— Откуда?.. Откуда это? — шептал он. — Зачем это, Петушок? Кто научил тебя? С кем ты связался? Откуда? Откуда?
— Само, само… само пришло, — звенел сын.
Он не шевелился и глядел в пол. Ни один жест, ни одно даже самое малое движение головы не помогало его речи. Только голос звучал. Лица не было видно. Не было видно говорящего рта. Александр Петрович видел только нежную лысеющую… а может, еще не обросшую, совсем младенческую макушку. Казалось, не Петруша говорит, кто-то другой, а он, Петруша, молчит, замер… спит, что ли? А голос продолжал:
— Папа! Ты уже проиграл. Ты давно проиграл, и я люблю тебя за это. Отстань, не беги! Не мучай, не раздувай себя, проткни мираж! Не копи больше свои паровозики. Все эти дурацкие хобби — это тоже реванш, попытка победить в утешительном забеге, когда безнадежно проигран основной.
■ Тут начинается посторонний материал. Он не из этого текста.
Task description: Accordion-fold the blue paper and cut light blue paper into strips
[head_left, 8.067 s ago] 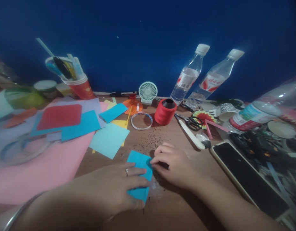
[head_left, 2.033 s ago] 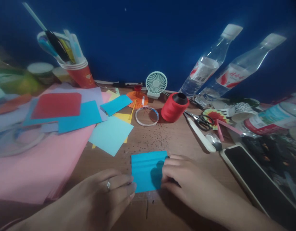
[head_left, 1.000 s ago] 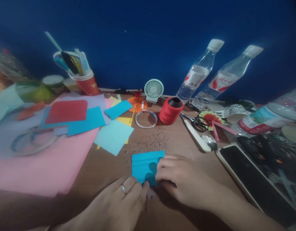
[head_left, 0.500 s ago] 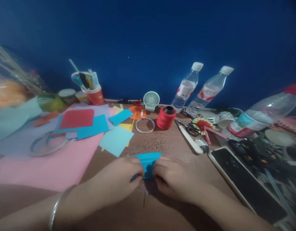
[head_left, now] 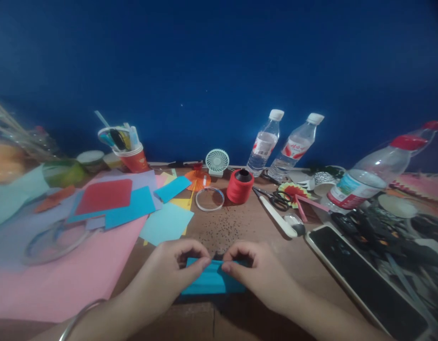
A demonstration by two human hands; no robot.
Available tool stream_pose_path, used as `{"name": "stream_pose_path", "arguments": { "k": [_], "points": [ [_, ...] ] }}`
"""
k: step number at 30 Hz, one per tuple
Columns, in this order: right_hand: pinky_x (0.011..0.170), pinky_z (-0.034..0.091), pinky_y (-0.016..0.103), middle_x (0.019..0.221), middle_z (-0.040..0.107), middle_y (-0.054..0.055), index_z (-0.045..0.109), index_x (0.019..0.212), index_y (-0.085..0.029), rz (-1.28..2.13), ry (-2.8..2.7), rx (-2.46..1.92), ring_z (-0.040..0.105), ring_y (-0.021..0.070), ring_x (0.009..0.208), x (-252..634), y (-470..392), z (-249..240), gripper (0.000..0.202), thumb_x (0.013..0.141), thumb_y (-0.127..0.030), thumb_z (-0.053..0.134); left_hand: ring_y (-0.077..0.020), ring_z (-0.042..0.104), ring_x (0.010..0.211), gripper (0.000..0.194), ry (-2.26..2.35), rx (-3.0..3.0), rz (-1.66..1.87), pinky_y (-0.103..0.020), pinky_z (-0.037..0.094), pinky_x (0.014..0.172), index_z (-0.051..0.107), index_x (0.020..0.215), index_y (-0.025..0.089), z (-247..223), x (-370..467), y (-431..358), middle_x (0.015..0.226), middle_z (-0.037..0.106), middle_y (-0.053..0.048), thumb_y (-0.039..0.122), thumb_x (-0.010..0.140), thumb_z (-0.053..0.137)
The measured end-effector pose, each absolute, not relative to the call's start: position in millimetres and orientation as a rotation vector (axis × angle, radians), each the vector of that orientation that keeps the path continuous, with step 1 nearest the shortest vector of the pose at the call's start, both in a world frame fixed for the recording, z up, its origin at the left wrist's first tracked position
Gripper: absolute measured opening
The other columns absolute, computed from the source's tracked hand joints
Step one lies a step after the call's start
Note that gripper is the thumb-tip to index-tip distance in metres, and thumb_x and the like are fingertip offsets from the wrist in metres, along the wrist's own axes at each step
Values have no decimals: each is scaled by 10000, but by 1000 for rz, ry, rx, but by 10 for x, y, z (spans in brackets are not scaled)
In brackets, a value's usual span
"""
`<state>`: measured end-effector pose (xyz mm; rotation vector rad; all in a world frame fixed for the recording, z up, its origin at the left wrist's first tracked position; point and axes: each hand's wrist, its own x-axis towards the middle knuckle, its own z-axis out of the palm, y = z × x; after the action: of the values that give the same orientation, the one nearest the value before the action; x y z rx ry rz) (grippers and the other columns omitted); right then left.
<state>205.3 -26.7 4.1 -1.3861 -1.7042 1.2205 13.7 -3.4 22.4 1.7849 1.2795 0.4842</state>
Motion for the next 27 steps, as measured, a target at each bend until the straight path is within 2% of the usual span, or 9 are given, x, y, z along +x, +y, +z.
{"name": "stream_pose_path", "arguments": {
  "k": [4,7,12,16,21,24,27],
  "points": [
    [541,380,218,629,621,-21,650,671,-173,1370,-1595,-1408,543,127,614,2055,-248,-33,102,752,-208,598,-166,604,732,99,1251,1678,421,-231,435,619,676,768,203,185,117,5,758,685,21,242,728,594],
    [560,412,232,641,648,-13,660,662,-179,1337,-1614,-1428,579,146,637,2066,-229,-52,109,752,-209,605,-171,594,704,106,1267,1677,406,-238,430,600,685,760,196,144,109,27,742,685,14,230,704,602],
    [669,467,265,798,710,-4,699,826,-226,1050,-1793,-1328,633,160,739,2101,-203,-74,118,772,-172,609,-158,560,633,123,1349,1657,461,-240,400,559,679,708,184,93,99,53,658,654,11,269,726,591],
    [633,466,242,773,690,18,684,855,-206,808,-1994,-1118,620,137,695,2139,-205,-135,155,836,-154,539,-144,549,637,91,1294,1571,500,-233,398,572,660,691,173,64,94,75,651,635,18,248,704,611],
    [657,450,285,825,651,68,636,979,-165,467,-2241,-891,551,161,723,2188,-236,-168,216,875,-121,452,-141,547,645,127,1226,1482,497,-234,403,583,649,684,159,55,98,83,648,619,16,283,705,631],
    [643,431,301,825,638,82,628,1001,-150,367,-2311,-883,519,174,718,2197,-252,-157,221,879,-114,447,-142,549,647,126,1235,1472,507,-233,410,584,641,669,156,83,113,70,644,617,16,277,700,631],
    [659,428,307,815,632,77,635,958,-155,424,-2260,-928,523,178,731,2156,-269,-133,207,868,-116,453,-151,567,673,63,1257,1504,542,-236,430,600,634,665,162,105,136,44,661,629,15,224,675,625]
  ]
}}
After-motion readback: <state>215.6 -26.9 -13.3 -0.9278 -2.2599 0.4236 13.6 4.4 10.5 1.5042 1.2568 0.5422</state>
Не надо, не надо.
…Ты не смог с нами жить, потому что думал — нам нужен только победитель. Ты хотел быть наилучшим отцом, и мужчиной, и мужем, и архитектором. Тебе не дали. Победу отняли у тебя еще более надутые желаниями и призраками, чем ты. И ты бежал от стыда поражения… Я тебя понял… я не сержусь… Но ведь ты действительно самый лучший из всех, кого я знаю. И я верю, что ты скоро проиграешь все… и вернешься… обездоленный и любящий… и спокойный… и будешь опять рисовать для меня красивые фантастические дома с изогнутыми стенами и раздвижными крышами…
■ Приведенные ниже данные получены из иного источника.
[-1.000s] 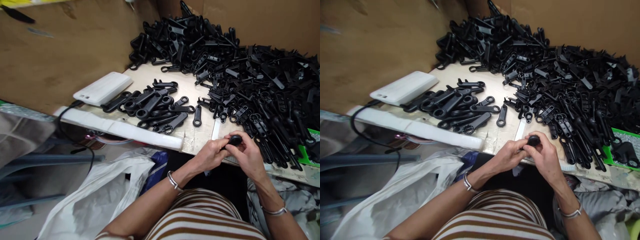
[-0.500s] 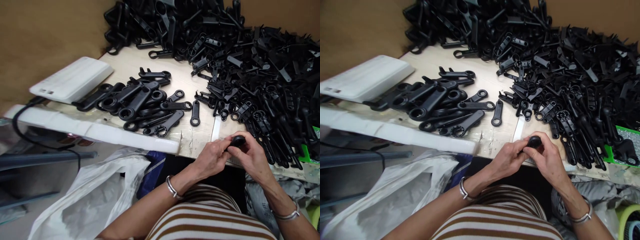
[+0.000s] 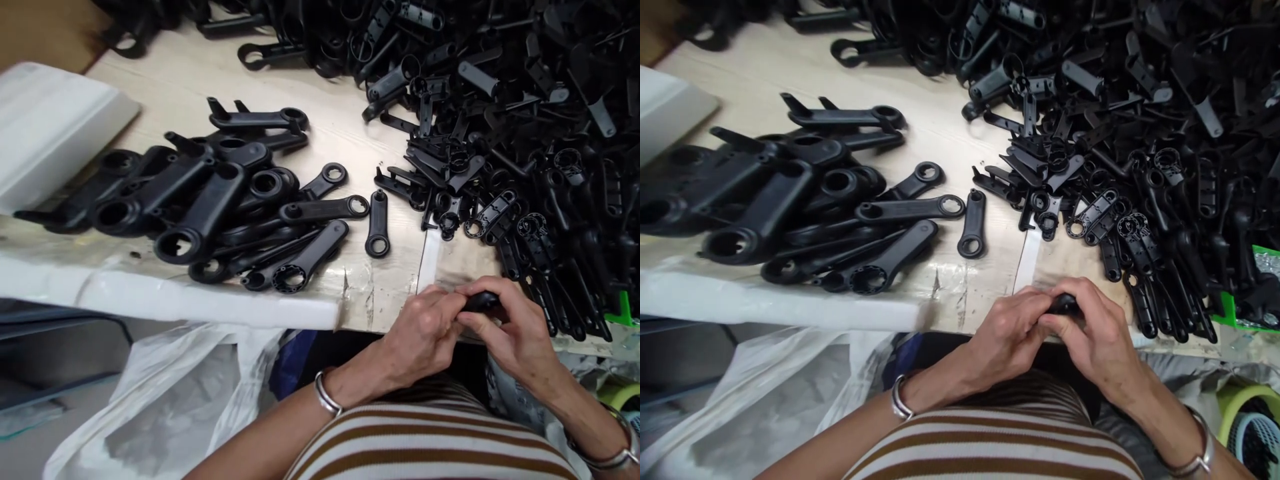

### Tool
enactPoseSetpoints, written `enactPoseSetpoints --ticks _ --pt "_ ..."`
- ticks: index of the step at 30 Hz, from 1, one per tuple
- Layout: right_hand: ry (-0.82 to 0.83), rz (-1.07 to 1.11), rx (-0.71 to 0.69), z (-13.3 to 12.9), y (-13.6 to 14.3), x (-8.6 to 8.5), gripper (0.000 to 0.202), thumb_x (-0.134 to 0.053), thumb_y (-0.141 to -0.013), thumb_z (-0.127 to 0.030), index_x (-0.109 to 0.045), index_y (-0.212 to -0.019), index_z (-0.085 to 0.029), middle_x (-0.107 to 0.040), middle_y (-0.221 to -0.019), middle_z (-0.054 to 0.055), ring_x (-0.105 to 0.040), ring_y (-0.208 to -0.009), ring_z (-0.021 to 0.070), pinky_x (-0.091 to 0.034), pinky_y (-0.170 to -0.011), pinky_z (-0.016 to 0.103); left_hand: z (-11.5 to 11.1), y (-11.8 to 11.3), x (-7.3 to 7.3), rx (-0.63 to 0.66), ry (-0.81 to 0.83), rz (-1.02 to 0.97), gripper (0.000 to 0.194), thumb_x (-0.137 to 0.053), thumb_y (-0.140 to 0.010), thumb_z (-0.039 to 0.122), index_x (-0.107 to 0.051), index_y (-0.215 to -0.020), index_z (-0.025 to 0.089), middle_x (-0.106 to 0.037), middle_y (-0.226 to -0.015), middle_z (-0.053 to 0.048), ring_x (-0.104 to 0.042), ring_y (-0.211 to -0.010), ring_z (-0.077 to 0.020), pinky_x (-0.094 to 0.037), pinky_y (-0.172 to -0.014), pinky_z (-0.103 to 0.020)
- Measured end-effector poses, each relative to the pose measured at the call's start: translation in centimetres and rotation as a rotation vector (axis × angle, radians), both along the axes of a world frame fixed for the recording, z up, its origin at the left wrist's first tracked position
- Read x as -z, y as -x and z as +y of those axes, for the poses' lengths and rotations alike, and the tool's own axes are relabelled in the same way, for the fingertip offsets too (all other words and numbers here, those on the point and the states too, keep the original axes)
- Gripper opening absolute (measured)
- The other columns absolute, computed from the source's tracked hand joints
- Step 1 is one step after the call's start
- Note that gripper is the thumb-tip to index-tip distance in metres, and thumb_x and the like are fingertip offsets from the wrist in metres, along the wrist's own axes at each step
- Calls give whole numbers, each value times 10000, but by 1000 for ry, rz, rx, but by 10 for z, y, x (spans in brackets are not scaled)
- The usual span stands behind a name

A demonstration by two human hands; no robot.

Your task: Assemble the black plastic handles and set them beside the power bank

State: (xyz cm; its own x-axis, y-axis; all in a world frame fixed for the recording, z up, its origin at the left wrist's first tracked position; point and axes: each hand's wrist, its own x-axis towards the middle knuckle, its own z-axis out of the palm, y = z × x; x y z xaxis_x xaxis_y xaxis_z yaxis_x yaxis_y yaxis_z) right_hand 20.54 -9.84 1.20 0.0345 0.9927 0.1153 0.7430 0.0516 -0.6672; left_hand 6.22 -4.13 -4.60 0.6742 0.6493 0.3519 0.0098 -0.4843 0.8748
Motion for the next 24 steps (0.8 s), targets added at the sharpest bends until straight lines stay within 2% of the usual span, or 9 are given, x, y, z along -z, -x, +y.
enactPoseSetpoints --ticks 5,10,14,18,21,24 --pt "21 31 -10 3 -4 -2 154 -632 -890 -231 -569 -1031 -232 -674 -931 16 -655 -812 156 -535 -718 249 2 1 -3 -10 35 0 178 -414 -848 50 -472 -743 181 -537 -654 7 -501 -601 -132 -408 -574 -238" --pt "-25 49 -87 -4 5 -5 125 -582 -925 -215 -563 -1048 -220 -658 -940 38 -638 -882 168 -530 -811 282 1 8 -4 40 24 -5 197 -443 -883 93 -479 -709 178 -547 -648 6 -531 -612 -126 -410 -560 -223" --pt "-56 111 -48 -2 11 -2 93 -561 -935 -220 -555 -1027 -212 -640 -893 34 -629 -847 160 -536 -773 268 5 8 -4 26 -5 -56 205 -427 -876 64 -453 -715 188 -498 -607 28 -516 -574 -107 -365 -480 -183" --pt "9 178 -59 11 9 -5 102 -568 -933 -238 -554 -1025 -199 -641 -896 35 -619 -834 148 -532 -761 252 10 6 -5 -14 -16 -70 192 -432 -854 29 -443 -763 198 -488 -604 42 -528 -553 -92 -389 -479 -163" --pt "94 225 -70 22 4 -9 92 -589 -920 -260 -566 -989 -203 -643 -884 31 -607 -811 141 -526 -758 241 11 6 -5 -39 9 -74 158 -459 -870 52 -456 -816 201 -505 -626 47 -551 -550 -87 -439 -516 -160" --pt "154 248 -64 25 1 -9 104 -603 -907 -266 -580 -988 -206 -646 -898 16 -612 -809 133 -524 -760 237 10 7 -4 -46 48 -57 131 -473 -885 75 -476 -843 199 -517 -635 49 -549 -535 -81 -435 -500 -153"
Александр Петрович неожиданно ослеп от слез. Слезы заполнили сразу целиком обе глазные впадины.
— Кто научил тебя? С кем ты дружишь? — крикнул он.
— С кем угодно. Когда мы идем на лодках, в первый день болтаем, потом три дня почти совсем молчим. А потом начинаем говорить как люди и почти всегда понимаем друг друга. Тут неважно ни образование, ни направление мировоззрения… ни всякое там… ничего не важно… потому что общаются не миражи, а сути людей… а всякой сути место найдется.
Чернов взял сына за плечи, поднял на ноги и крепко прижал к себе.
— Ты ошибаешься, ошибаешься, мой маленький… Ты страшно умный, ты все хорошо говоришь, но жизнь жестче, чем ты думаешь. И нельзя ее разгадать. Сколько умов думало и не додумалось. Неужели ты надеешься, что ты умнее всех?.. Это ты самоуверен и живешь в мираже, мой маленький. Ничего нельзя избежать — ни заблуждений, ни жажды победы, ни любви, ни измены, ни поражения. И снова захочется подняться и попробовать победить… И ты не избежишь этого. Но ты умный… я, знаешь ли… я так изумлен… откуда, мальчик мой?.. Как ты вырос…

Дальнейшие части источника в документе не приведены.